WHAT YOU ARE ASKED TO DO
Please copy out the records that follow exactly as they stand.

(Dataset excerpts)
>>>>>

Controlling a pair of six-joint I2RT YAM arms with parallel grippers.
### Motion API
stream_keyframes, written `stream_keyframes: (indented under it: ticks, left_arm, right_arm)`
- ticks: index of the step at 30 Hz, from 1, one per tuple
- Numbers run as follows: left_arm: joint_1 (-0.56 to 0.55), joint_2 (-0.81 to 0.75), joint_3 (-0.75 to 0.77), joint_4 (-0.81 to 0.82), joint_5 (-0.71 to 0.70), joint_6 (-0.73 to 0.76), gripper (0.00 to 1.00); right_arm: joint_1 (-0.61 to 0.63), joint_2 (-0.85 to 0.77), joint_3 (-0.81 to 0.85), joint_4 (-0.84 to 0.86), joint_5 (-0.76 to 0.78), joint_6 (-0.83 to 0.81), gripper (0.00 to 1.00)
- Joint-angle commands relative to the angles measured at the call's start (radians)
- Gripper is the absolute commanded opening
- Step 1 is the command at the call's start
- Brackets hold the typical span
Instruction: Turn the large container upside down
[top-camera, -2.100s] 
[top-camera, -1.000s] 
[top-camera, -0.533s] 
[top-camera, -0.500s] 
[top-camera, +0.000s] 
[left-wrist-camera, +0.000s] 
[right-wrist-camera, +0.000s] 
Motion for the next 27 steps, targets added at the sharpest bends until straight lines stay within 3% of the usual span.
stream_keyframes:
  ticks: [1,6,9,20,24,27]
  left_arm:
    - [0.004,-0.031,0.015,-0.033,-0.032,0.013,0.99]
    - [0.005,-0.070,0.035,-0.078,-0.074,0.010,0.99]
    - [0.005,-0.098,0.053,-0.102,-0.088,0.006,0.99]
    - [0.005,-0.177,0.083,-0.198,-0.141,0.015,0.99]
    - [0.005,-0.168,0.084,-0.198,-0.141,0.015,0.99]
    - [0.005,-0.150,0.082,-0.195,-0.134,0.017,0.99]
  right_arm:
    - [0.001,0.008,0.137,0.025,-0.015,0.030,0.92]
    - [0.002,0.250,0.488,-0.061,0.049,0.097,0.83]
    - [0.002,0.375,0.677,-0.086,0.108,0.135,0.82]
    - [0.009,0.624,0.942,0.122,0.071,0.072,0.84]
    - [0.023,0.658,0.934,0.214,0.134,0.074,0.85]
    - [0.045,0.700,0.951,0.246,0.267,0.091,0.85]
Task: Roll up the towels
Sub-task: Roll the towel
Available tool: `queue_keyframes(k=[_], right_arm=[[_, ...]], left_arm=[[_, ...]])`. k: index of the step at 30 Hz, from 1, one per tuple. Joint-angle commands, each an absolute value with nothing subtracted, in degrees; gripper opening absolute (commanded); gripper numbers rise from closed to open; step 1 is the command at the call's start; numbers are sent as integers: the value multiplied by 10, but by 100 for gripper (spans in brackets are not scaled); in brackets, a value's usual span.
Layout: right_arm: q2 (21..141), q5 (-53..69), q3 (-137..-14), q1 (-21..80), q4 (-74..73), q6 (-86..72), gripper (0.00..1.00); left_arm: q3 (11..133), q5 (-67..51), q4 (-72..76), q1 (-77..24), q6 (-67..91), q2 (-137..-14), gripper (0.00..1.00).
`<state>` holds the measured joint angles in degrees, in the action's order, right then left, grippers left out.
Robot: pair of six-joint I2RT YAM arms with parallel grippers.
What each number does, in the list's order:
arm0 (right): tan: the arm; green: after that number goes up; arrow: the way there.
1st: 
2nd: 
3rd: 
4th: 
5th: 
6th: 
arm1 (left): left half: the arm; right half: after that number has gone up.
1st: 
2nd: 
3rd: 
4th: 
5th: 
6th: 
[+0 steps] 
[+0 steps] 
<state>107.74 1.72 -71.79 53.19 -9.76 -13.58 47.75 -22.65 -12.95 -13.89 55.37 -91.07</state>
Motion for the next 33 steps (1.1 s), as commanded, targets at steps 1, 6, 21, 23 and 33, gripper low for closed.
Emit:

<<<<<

EXERCISE ANSWER
Controlling a pair of six-joint I2RT YAM arms with parallel grippers.
### Motion API
stream_keyframes, written `stream_keyframes: (indented under it: ticks, left_arm, right_arm)`
- ticks: index of the step at 30 Hz, from 1, one per tuple
- Numbers run as follows: left_arm: joint_1 (-0.56 to 0.55), joint_2 (-0.81 to 0.75), joint_3 (-0.75 to 0.77), joint_4 (-0.81 to 0.82), joint_5 (-0.71 to 0.70), joint_6 (-0.73 to 0.76), gripper (0.00 to 1.00); right_arm: joint_1 (-0.61 to 0.63), joint_2 (-0.85 to 0.77), joint_3 (-0.81 to 0.85), joint_4 (-0.84 to 0.86), joint_5 (-0.76 to 0.78), joint_6 (-0.83 to 0.81), gripper (0.00 to 1.00)
- Joint-angle commands relative to the angles measured at the call's start (radians)
- Gripper is the absolute commanded opening
- Step 1 is the command at the call's start
- Brackets hold the typical span
Instruction: Turn the large container upside down
[top-camera, -2.100s] 
[top-camera, -1.000s] 
[top-camera, -0.533s] 
[top-camera, -0.500s] 
[top-camera, +0.000s] 
[left-wrist-camera, +0.000s] 
[right-wrist-camera, +0.000s] 
Motion for the next 27 steps, targets added at the sharpest bends until straight lines stay within 3% of the usual span.
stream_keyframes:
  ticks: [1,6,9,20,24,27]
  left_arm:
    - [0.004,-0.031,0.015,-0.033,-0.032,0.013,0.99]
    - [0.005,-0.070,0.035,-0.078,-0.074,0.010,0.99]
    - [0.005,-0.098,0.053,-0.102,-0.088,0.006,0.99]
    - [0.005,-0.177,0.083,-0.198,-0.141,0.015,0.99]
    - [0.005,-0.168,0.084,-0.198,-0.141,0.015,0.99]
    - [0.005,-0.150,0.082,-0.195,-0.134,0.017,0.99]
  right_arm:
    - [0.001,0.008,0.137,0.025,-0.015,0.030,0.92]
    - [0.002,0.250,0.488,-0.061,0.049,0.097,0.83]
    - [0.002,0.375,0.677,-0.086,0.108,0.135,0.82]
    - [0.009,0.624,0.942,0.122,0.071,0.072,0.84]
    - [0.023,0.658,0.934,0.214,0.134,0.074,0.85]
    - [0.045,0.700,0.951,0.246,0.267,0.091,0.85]
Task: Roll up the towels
Sub-task: Roll the towel
Available tool: `queue_keyframes(k=[_], right_arm=[[_, ...]], left_arm=[[_, ...]])`. k: index of the step at 30 Hz, from 1, one per tuple. Joint-angle commands, each an absolute value with nothing subtracted, in degrees; gripper opening absolute (commanded); gripper numbers rise from closed to open; step 1 is the command at the call's start; numbers are sent as integers: the value multiplied by 10, but by 100 for gripper (spans in brackets are not scaled); in brackets, a value's usual span.
Layout: right_arm: q2 (21..141), q5 (-53..69), q3 (-137..-14), q1 (-21..80), q4 (-74..73), q6 (-86..72), gripper (0.00..1.00); left_arm: q3 (11..133), q5 (-67..51), q4 (-72..76), q1 (-77..24), q6 (-67..91), q2 (-137..-14), gripper (0.00..1.00).
`<state>` holds the measured joint angles in degrees, in the action's order, right then left, grippers left out.
Robot: pair of six-joint I2RT YAM arms with parallel grippers.
What each number does, in the list's order:
arm0 (right): tan: the arm; green: after that number goes up; arrow: the way there.
1st: 
2nd: 
3rd: 
4th: 
5th: 
6th: 
arm1 (left): left half: the arm; right half: after that number has gone up.
1st: 
2nd: 
3rd: 
4th: 
5th: 
6th: 
[+0 steps] 
[+0 steps] 
<state>107.74 1.72 -71.79 53.19 -9.76 -13.58 47.75 -22.65 -12.95 -13.89 55.37 -91.07</state>
Motion for the next 33 steps (1.1 s), as commanded, targets at steps 1, 6, 21, 23 and 33, gripper low for closed.
Emit:

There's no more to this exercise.